> _What you need to do_
Show all the lines in the data below that include the word "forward".

(Dataset items)

BEGIN

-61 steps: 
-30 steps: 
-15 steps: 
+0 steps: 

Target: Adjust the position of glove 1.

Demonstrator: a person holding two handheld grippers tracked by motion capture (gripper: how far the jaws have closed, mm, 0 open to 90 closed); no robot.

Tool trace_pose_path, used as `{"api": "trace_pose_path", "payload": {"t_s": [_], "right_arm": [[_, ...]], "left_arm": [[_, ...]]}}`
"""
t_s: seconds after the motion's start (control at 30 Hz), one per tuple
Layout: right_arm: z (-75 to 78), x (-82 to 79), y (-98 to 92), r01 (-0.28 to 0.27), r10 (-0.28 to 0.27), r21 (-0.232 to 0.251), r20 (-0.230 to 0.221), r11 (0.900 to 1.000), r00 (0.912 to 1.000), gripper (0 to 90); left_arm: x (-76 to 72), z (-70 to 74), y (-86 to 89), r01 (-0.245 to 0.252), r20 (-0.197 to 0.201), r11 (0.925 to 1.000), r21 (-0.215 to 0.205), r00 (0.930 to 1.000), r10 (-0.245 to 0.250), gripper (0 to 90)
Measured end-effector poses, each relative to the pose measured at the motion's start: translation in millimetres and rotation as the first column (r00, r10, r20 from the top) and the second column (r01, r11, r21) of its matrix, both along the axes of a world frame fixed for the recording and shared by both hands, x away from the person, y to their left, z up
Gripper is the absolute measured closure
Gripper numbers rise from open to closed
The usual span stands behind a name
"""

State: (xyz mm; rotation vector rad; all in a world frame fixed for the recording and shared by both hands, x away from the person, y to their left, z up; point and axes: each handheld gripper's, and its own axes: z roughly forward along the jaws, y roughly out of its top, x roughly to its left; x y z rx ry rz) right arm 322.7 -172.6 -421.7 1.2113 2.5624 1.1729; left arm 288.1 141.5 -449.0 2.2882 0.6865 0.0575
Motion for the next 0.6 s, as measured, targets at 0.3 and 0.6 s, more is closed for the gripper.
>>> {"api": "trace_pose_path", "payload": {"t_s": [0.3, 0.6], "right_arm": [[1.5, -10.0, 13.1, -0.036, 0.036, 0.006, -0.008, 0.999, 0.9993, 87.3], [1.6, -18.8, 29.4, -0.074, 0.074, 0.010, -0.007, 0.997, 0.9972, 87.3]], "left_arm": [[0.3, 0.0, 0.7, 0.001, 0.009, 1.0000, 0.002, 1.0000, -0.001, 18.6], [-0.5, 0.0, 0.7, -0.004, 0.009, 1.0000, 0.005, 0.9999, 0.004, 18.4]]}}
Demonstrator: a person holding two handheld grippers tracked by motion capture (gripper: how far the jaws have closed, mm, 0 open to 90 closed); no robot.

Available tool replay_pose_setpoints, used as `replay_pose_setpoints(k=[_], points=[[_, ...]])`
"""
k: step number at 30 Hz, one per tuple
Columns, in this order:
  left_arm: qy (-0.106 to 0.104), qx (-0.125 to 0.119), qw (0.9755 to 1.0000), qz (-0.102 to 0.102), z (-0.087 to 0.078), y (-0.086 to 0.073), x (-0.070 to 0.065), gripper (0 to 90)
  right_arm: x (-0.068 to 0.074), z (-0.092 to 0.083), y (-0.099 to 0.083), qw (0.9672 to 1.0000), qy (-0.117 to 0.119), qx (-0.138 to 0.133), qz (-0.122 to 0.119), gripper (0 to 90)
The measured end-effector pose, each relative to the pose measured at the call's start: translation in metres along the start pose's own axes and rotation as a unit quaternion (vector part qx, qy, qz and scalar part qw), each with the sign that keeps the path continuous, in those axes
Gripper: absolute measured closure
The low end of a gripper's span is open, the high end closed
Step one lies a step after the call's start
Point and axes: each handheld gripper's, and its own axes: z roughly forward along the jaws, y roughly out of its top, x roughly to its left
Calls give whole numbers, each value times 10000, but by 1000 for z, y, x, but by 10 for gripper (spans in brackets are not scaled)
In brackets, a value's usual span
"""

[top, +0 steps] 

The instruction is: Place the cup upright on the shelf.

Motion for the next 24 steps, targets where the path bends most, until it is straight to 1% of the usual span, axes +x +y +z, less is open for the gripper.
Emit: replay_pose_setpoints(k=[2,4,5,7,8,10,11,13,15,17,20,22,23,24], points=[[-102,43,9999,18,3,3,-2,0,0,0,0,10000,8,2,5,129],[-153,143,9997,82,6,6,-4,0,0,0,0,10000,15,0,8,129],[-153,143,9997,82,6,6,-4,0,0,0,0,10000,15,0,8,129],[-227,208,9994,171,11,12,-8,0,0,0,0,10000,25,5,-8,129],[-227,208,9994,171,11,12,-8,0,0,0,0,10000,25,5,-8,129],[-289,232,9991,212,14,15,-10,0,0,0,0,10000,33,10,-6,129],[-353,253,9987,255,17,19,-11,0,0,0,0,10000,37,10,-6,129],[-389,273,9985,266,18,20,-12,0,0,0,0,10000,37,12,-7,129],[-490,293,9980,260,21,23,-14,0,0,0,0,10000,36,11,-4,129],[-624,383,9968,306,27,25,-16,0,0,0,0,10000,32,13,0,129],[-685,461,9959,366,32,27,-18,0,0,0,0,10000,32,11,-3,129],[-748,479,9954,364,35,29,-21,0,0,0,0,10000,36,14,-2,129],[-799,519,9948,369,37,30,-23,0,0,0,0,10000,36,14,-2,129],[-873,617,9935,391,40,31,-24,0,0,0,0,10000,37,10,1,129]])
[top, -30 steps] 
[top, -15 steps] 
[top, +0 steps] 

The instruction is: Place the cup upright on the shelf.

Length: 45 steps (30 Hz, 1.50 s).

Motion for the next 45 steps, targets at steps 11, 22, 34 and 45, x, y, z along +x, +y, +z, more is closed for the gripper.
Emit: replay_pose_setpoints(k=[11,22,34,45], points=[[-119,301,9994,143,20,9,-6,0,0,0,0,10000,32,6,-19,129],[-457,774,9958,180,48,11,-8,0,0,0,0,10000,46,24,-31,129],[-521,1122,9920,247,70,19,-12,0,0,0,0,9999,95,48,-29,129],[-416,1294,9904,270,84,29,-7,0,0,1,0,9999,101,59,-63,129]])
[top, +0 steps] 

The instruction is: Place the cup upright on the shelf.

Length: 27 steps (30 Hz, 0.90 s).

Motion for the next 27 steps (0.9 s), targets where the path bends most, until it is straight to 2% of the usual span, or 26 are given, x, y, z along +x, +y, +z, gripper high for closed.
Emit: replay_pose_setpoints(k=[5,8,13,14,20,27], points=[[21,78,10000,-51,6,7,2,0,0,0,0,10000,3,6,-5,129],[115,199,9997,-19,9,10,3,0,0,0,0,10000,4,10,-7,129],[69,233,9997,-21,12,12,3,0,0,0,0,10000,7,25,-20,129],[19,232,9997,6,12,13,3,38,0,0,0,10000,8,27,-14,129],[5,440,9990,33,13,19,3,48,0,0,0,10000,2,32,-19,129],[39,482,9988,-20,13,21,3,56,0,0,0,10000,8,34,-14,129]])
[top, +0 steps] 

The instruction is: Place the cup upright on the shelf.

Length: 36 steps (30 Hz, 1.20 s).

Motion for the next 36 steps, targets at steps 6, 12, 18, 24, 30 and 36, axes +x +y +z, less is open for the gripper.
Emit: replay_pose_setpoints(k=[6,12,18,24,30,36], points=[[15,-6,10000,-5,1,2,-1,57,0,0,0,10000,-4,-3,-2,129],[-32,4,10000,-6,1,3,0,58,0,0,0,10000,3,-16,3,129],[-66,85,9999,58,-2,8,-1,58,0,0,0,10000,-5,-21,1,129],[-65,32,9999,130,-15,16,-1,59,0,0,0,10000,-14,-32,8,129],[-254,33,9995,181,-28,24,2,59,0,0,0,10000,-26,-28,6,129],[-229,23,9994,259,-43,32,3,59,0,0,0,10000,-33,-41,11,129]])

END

> _Your response_
State: (xyz mm; rotation vector rad; all in a world frame fixed for the recording and shared by both hands, x away from the person, y to their left, z up; point and axes: each handheld gripper's, and its own axes: z roughly forward along the jaws, y roughly out of its top, x roughly to its left; x y z rx ry rz) right arm 322.7 -172.6 -421.7 1.2113 2.5624 1.1729; left arm 288.1 141.5 -449.0 2.2882 0.6865 0.0575
Point and axes: each handheld gripper's, and its own axes: z roughly forward along the jaws, y roughly out of its top, x roughly to its left

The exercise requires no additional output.